مَعَاذَ اللّٰهِ  ifadesinde zımnen bulunan  لا يصحّ  ve  لا يجوز  manaları, istisna harfi  اِلَّا  ile kasr oluşturmuştur. Kasr, fiille mef’ûlü arasındadır. Kasr-ı sıfat ale’l- mevsuftur. 

Bu ayetin “kelamun muvecceh” olduğunu ifade eden Zemahşerî; sözün iki anlama geldiğini ifade ediyor.

Birinci anlama göre Yusuf (a.s.) kardeşlerine içerik olarak şöyle demektedir: Şayet biz eşyamızı yanında bulduğumuzu alıkoyuyorsak bu sizin şeriatınıza göre doğrudur, şayet yanlış kişiyi tutukluyorsak o halde biz zalimiz, biz zalimsek zalimden ne diye medet umuyorsunuz.

Diğer ihtimalde ise Yusuf içerik olarak şunları söylemektedir: Biz ancak Allah’ın bir takım faydaların gerçekleşmesi için “Bırakma!” dediğini bırakmayız. Allah’ın dediğinden başkasını yapmak apaçık bir zulümdür.

Görüldüğü gibi Zemahşerî, her iki ihtimalde de Yusuf’un (a.s.) gerçek dışı söz söylemediğini vurgulamaktadır. (Zemahşerî, el-Keşşâf, II, 474)

Kardeşleri, Yusuf'a (a.s.) olan hitaplarında “sen” zamirini kullandıkları halde onun, konuşmasında “biz” zamirini kullanması, hükümdarların üslubu böyle olduğu içindir. Yahut bu konuda kardeşini alıkoyup koymamanın, kendisinin kararına bağlı olmayıp yetkili kişilerin kararına bağlı olduğunu bildirmek içindir.

Yusuf’un, “malımızı çalan” demeyip de “malımızı yanında bulduğumuz” demesi, hakkı ifade etmek ve konuşmalarında yalandan sakınmak ile beraber meramını da tam olarak ifade etmek içindir. Çünkü onlar, yüklerinde anılan maşrapanın bulunmasını, hırsızlıktan başka bir manaya hamletmezler. (Ebüssuûd)


اِنَّٓا اِذاً لَظَالِمُونَ۟

 

Mukadder şart ve cevabın tefsiri hükmündeki cümle fasılla gelmiştir. Takdir şöyledir:  إن أخذنا مكانه ظلمنا (Onun yerine (başkasını) alırsak zulmetmiş oluruz.)

اِنَّٓ ’nin dahil olduğu cümlede  اِذًا, cevap ve ceza harfidir. 

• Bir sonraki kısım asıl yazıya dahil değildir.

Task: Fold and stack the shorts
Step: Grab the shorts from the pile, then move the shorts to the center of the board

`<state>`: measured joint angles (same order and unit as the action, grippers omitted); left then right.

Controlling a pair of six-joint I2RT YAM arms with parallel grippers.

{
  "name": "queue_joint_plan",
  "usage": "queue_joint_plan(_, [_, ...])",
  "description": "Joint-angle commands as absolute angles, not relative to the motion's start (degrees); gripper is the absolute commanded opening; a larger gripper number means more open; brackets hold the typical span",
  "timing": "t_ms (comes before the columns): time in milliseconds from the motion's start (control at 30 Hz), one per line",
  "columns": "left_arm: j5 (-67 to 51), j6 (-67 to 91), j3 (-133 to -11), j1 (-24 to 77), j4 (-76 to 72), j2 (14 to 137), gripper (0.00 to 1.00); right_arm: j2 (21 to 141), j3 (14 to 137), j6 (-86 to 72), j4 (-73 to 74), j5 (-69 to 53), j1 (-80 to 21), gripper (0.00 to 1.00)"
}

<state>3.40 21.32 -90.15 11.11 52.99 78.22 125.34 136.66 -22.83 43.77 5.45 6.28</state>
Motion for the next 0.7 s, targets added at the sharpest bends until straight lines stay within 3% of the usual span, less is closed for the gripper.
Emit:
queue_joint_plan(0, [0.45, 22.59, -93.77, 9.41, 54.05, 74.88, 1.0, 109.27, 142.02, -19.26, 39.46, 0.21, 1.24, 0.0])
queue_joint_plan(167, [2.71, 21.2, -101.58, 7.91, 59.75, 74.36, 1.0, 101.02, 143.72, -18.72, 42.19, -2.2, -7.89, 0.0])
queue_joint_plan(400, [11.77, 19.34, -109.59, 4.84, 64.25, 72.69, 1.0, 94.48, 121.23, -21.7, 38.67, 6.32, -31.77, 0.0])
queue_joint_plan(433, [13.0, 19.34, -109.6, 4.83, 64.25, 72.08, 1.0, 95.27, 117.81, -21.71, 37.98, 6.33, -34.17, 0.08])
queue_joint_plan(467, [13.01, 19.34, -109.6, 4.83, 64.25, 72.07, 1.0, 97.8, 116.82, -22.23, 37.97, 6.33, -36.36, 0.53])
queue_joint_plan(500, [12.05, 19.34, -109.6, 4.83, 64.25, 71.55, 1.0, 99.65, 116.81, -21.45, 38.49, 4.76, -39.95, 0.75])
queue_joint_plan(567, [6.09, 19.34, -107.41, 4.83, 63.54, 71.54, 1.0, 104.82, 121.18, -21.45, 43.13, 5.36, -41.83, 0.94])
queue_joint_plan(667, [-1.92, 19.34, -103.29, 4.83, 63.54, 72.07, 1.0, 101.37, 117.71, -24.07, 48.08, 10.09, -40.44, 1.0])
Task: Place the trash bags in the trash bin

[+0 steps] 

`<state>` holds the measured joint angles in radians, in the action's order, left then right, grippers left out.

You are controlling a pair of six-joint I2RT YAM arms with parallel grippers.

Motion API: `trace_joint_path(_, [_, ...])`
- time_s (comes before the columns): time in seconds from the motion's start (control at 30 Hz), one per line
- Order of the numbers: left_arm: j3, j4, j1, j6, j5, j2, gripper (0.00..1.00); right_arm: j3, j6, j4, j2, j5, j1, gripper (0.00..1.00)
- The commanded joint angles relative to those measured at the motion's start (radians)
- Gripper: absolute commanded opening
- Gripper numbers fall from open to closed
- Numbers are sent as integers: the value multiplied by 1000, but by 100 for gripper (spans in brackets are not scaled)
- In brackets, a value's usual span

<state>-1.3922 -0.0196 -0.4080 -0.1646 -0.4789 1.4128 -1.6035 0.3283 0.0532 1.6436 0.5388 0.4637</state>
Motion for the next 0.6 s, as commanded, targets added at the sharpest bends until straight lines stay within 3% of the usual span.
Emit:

اِنَّٓ  ve lam-ı muzahlaka olmak üzere iki unsurla tekid edilmiş isim cümlesi, faide-i haber inkârî kelamdır.

İsim cümleleri sübut ifade eder.İsim cümlelerinin asıl kuruluş sebebi; müsnedin, müsnedün ileyh için sabit olduğunu ifade etmektir. İsim cümlesinin haberi müfred ya da isim cümlesi olursa, asıl konulduğu mana olan sübutu veya bazı karinelerle istimrarı (devamlılığı) ifade eder. İstimrar ifadesi daha çok medh ve zem durumlarında olur. (Fatma Serap Karamollaoğlu, Kur'an Işığında Belâgat Dersleri Meânî İlmi)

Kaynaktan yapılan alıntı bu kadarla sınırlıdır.